-- EXERCISE DETAILS --
Each line of the material that mentions the word "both" is to be copied.
┏━━
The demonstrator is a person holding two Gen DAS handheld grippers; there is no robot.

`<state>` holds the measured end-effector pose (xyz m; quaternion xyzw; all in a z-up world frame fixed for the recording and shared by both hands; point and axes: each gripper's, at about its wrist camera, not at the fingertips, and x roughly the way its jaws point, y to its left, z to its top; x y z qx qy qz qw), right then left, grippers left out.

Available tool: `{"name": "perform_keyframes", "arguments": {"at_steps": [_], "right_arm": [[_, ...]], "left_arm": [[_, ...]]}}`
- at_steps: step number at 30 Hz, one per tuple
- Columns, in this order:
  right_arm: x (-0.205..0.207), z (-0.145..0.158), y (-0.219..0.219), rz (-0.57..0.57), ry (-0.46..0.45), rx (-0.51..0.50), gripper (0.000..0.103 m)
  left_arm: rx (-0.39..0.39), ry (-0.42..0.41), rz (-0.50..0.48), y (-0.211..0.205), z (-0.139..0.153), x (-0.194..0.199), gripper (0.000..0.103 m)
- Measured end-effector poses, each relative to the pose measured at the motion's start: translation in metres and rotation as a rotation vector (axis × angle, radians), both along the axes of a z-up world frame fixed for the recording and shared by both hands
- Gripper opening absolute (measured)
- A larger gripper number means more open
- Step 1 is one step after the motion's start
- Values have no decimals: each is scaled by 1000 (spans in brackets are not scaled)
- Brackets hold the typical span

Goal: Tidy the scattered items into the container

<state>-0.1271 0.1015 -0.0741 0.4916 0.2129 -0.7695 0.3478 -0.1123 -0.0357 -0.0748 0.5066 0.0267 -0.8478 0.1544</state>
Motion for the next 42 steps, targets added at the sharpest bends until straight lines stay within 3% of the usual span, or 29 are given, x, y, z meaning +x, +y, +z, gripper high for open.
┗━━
-- RESULT --
`<state>` holds the measured end-effector pose (xyz m; quaternion xyzw; all in a z-up world frame fixed for the recording and shared by both hands; point and axes: each gripper's, at about its wrist camera, not at the fingertips, and x roughly the way its jaws point, y to its left, z to its top; x y z qx qy qz qw), right then left, grippers left out.
- Measured end-effector poses, each relative to the pose measured at the motion's start: translation in metres and rotation as a rotation vector (axis × angle, radians), both along the axes of a z-up world frame fixed for the recording and shared by both hands

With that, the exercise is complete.